→ **The problem**: If a line in the data below contains "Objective", copy it.
Segment Open
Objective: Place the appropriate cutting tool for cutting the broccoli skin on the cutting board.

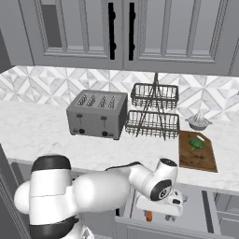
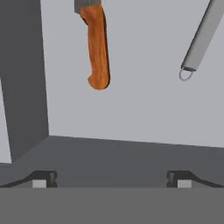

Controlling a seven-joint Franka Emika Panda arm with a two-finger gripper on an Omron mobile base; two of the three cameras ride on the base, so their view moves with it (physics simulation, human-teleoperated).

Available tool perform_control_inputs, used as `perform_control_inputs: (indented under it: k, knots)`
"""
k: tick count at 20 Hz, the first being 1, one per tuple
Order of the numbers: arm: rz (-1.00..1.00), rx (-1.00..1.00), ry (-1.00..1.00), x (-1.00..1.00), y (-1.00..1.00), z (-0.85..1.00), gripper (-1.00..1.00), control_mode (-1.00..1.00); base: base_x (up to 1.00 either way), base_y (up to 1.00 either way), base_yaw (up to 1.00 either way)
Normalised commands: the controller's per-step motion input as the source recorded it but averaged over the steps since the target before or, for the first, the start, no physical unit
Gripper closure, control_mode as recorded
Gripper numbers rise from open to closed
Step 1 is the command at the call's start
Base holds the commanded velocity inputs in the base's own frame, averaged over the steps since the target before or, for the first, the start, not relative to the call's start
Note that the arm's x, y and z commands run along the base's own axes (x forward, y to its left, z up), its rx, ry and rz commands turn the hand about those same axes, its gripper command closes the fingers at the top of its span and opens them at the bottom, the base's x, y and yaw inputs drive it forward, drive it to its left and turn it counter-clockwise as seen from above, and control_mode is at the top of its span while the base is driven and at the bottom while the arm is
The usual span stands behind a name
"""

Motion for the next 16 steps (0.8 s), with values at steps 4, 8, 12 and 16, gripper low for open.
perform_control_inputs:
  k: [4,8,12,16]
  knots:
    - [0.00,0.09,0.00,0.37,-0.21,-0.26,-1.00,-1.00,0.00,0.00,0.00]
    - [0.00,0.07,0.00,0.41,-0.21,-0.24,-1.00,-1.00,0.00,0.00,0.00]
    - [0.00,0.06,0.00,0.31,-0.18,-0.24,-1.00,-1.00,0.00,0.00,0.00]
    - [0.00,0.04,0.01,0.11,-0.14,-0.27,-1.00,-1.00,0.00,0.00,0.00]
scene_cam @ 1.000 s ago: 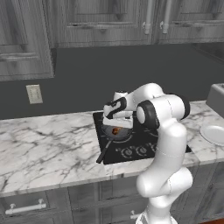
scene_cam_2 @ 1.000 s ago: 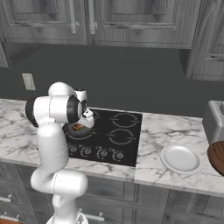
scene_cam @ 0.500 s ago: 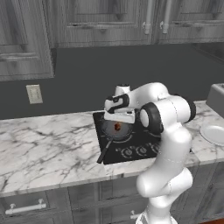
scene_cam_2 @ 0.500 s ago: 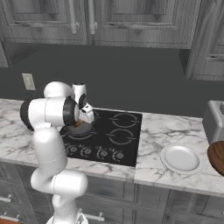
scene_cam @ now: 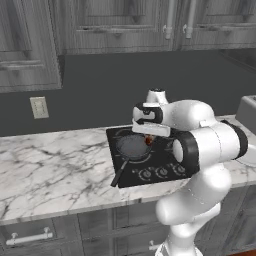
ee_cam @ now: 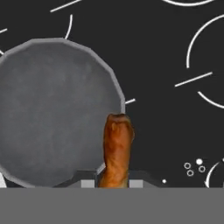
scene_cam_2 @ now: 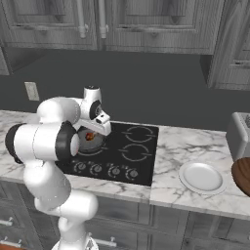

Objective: Place the chicken drumstick on the plate and place the eggplant on the same plate.

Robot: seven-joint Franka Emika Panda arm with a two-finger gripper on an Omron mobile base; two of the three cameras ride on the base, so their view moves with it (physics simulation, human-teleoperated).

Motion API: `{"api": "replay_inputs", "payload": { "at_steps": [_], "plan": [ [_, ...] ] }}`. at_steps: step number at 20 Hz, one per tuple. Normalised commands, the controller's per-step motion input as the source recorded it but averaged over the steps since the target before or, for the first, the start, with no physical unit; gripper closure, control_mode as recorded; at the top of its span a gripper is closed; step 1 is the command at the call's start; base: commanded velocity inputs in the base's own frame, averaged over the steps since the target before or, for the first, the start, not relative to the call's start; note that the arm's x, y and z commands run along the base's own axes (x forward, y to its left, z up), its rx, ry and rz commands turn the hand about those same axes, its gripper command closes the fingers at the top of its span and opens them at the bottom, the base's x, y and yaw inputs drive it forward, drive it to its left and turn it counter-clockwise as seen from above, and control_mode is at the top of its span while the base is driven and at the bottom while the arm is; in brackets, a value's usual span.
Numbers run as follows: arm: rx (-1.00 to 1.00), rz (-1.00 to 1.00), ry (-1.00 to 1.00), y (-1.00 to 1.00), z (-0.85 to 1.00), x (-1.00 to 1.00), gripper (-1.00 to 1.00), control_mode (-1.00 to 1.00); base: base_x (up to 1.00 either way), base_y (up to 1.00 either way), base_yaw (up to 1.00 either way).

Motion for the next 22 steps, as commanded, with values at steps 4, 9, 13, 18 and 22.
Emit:
{"api": "replay_inputs", "payload": {
  "at_steps": [4,9,13,18,22],
  "plan": [
    [-0.04,0.01,-0.02,-0.48,0.51,-0.92,1.00,-1.00,0.00,0.00,0.00],
    [-0.05,0.02,0.00,-0.31,0.45,-0.91,1.00,-1.00,0.00,0.00,0.00],
    [-0.02,0.09,-0.01,-0.49,0.28,-0.54,1.00,-1.00,0.00,0.00,0.00],
    [0.00,0.22,0.00,-0.40,0.18,-0.02,1.00,-1.00,0.00,0.00,0.00],
    [0.00,0.15,0.00,-0.12,0.11,-0.05,1.00,-1.00,0.00,0.00,0.00]
  ]
}}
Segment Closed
→ **Response area**:
Objective: Place the appropriate cutting tool for cutting the broccoli skin on the cutting board.
Objective: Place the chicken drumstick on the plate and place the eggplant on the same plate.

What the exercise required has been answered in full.